# Cheese making class.... Southside of Indianapolis



## Metagirrl (Oct 8, 2006)

I have a colleague that is getting ready to teach a beginners cheesemaking class. I think it will be on the south side of Indy, in early February. I'll pass along more information as I have it, but I wondered if anyone from here might be interested.

The best part is, as I understand, the course will be FREE.

I tried some of his Camembert cheese at our holiday party, and it was WONDERFUL! 

Let me know if anyone is interested, and I'll pass along the info as it comes to me.


----------



## lonelyfarmgirl (Feb 6, 2005)

I will definetly be interested, so long as it doesnot interfere with my work schedule.

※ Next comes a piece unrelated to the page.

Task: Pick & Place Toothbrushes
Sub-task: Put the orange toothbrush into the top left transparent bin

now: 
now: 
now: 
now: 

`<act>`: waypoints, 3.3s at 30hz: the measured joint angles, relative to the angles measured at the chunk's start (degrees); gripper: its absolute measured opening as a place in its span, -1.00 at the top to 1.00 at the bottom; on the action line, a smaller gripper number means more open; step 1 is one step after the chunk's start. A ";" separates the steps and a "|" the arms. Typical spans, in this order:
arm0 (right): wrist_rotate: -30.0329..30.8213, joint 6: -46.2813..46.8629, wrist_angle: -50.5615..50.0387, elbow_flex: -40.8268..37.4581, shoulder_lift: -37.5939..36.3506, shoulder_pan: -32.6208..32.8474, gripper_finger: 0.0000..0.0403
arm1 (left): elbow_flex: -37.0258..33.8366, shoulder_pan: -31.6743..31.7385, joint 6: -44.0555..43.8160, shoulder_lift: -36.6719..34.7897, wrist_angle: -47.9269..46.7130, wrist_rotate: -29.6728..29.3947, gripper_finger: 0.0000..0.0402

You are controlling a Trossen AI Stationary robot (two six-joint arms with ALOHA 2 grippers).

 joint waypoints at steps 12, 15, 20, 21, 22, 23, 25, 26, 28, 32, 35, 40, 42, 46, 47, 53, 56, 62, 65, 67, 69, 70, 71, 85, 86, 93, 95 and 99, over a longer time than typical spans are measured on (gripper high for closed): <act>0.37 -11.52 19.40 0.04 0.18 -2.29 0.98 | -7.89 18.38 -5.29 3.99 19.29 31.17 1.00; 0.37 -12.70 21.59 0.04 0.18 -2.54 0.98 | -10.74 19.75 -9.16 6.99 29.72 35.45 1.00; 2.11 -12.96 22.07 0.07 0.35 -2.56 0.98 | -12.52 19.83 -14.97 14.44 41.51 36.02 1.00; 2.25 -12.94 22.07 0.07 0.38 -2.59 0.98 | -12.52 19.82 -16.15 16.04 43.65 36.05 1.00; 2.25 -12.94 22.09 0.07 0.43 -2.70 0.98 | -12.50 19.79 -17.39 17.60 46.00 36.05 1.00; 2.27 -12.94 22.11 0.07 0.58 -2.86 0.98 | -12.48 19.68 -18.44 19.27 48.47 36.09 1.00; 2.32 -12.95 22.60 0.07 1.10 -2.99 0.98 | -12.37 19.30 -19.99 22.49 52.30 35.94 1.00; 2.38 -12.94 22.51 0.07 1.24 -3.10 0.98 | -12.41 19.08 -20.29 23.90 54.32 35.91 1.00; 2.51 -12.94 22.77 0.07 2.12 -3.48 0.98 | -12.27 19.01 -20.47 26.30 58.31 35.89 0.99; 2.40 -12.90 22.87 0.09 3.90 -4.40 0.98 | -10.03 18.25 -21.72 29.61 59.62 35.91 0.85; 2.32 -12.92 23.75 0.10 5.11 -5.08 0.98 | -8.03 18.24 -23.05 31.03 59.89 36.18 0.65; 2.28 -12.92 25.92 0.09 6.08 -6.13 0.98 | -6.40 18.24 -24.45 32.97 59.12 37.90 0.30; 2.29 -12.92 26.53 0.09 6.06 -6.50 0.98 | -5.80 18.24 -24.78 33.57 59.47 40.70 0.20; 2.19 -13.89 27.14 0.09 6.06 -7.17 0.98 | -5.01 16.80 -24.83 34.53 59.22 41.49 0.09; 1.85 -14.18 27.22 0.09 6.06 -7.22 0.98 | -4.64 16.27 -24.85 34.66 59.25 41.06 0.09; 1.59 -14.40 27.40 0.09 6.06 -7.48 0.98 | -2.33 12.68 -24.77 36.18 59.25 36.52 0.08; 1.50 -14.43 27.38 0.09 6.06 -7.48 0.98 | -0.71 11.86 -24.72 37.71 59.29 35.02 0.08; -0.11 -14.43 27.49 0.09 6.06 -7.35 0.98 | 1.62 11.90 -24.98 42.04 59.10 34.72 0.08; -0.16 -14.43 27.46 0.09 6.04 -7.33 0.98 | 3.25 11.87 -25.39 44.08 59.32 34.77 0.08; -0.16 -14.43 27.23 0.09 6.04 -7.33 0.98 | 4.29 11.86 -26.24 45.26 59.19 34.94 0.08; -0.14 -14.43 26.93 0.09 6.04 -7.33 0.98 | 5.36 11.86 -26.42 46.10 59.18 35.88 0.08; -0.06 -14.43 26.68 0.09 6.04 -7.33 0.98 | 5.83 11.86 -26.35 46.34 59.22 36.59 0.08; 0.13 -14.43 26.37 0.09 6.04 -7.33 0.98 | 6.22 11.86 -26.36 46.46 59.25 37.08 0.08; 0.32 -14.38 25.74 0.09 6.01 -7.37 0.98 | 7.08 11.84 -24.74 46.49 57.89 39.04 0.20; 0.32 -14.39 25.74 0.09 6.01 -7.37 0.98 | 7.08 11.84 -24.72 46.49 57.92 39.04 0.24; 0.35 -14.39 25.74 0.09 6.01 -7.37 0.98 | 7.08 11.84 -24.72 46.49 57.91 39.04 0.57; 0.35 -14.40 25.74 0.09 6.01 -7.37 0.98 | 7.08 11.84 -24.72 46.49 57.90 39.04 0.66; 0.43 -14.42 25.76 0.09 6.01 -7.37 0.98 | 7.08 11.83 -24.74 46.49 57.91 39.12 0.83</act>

I can bring raw goats milk. I can make south indy in about and hour 15. please let me know when you have more info. thanks


----------



## nan4 (Jun 7, 2006)

I would definately be interested as well, I'm about an hour away,
please let me know when you find out. Thankyou, Nan


----------



## ajaxlucy (Jul 18, 2004)

Sounds interesting to me, too, even though I don't have any fresh milk. Keep us all posted, okay metagirrl?


----------



## Metagirrl (Oct 8, 2006)

I'll keep you posted as I get the details. I should hear more when I go back to work in early january!


----------



## lonelyfarmgirl (Feb 6, 2005)

my mom and daughter will come also. please say it will be on a mon-thursday, or friday evening.

I cant come friday day, or on the weekend, and I really want to come. thanks!


----------



## Missy M (Mar 2, 2007)

I live an hour from Indy, if she can do the class on a Sat afternoon after 2:00. I'm in!!


----------



## sss3 (Jul 15, 2007)

Indy is too far for me. Anyone know of something similar in SE Mi?


----------



## GoddessKristie (Jun 18, 2007)

I would love to attend!


----------



## Metagirrl (Oct 8, 2006)

Here's the information for the workshop:

LEARN THE PROCESS OF
MAKING MOLD-RIPENED CHEESE

Wednesday, February 6, 2008, 7:00 pm
Johnson Co. Public Library, 
White River Branch, Community Room
1664 Library Blvd., Greenwood, IN 

Free to the public (limit 30)
Handouts provided


PM Me, and I'll send you the telephone number to reserve your spot!


----------



## kimaet1960 (Aug 22, 2014)

I have a small dairy goat farm and would love to learn to make cheese. I can bring goat milk also. Count me in for the class. I live on the south side of Indianapolis.


----------